---- Data extract
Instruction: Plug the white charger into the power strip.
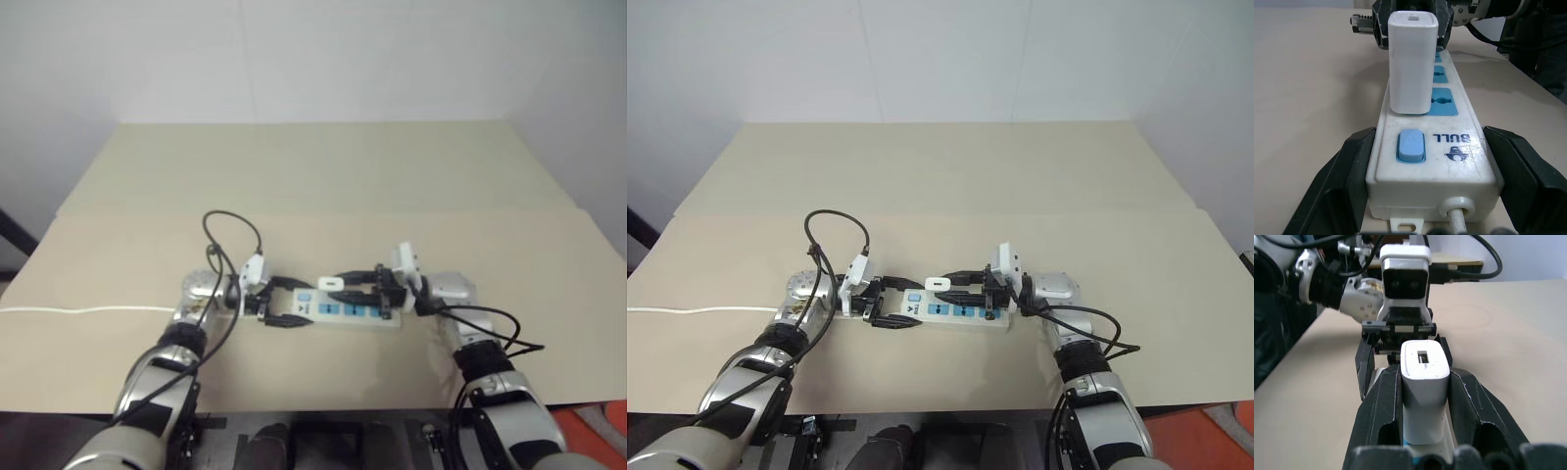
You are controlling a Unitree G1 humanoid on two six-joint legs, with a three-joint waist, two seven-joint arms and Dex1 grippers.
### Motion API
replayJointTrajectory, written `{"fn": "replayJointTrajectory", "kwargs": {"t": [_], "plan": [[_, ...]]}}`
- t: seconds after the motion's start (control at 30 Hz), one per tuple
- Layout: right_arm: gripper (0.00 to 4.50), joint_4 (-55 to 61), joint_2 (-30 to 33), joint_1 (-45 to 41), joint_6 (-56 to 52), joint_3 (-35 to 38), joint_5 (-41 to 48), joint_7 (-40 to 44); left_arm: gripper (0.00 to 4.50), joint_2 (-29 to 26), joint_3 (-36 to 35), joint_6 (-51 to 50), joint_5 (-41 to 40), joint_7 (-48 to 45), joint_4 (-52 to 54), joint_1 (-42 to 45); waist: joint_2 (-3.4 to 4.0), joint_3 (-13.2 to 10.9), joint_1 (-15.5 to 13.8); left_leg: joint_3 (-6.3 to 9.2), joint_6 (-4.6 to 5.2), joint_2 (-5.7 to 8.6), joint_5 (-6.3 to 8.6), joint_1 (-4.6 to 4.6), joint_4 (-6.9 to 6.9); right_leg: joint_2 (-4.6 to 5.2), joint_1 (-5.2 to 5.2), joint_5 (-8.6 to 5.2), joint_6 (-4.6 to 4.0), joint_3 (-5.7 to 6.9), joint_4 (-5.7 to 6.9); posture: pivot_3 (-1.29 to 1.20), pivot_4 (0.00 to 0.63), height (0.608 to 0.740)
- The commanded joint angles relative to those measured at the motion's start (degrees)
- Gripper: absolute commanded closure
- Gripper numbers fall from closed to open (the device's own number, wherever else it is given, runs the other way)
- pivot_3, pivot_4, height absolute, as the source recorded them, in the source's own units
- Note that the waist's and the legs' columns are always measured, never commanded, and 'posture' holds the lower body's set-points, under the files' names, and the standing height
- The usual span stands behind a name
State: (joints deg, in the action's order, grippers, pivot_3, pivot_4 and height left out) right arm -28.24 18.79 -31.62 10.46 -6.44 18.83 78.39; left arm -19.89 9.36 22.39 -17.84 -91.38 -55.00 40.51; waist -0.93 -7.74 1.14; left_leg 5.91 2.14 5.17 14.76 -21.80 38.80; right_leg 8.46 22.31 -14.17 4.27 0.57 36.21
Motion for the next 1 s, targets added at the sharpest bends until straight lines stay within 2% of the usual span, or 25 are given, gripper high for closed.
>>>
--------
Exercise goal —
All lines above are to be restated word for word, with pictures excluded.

Output —
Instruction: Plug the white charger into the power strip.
You are controlling a Unitree G1 humanoid on two six-joint legs, with a three-joint waist, two seven-joint arms and Dex1 grippers.
### Motion API
replayJointTrajectory, written `{"fn": "replayJointTrajectory", "kwargs": {"t": [_], "plan": [[_, ...]]}}`
- t: seconds after the motion's start (control at 30 Hz), one per tuple
- Layout: right_arm: gripper (0.00 to 4.50), joint_4 (-55 to 61), joint_2 (-30 to 33), joint_1 (-45 to 41), joint_6 (-56 to 52), joint_3 (-35 to 38), joint_5 (-41 to 48), joint_7 (-40 to 44); left_arm: gripper (0.00 to 4.50), joint_2 (-29 to 26), joint_3 (-36 to 35), joint_6 (-51 to 50), joint_5 (-41 to 40), joint_7 (-48 to 45), joint_4 (-52 to 54), joint_1 (-42 to 45); waist: joint_2 (-3.4 to 4.0), joint_3 (-13.2 to 10.9), joint_1 (-15.5 to 13.8); left_leg: joint_3 (-6.3 to 9.2), joint_6 (-4.6 to 5.2), joint_2 (-5.7 to 8.6), joint_5 (-6.3 to 8.6), joint_1 (-4.6 to 4.6), joint_4 (-6.9 to 6.9); right_leg: joint_2 (-4.6 to 5.2), joint_1 (-5.2 to 5.2), joint_5 (-8.6 to 5.2), joint_6 (-4.6 to 4.0), joint_3 (-5.7 to 6.9), joint_4 (-5.7 to 6.9); posture: pivot_3 (-1.29 to 1.20), pivot_4 (0.00 to 0.63), height (0.608 to 0.740)
- The commanded joint angles relative to those measured at the motion's start (degrees)
- Gripper: absolute commanded closure
- Gripper numbers fall from closed to open (the device's own number, wherever else it is given, runs the other way)
- pivot_3, pivot_4, height absolute, as the source recorded them, in the source's own units
- Note that the waist's and the legs' columns are always measured, never commanded, and 'posture' holds the lower body's set-points, under the files' names, and the standing height
- The usual span stands behind a name
State: (joints deg, in the action's order, grippers, pivot_3, pivot_4 and height left out) right arm -28.24 18.79 -31.62 10.46 -6.44 18.83 78.39; left arm -19.89 9.36 22.39 -17.84 -91.38 -55.00 40.51; waist -0.93 -7.74 1.14; left_leg 5.91 2.14 5.17 14.76 -21.80 38.80; right_leg 8.46 22.31 -14.17 4.27 0.57 36.21
Motion for the next 1 s, targets added at the sharpest bends until straight lines stay within 2% of the usual span, or 25 are given, gripper high for closed.
>>>

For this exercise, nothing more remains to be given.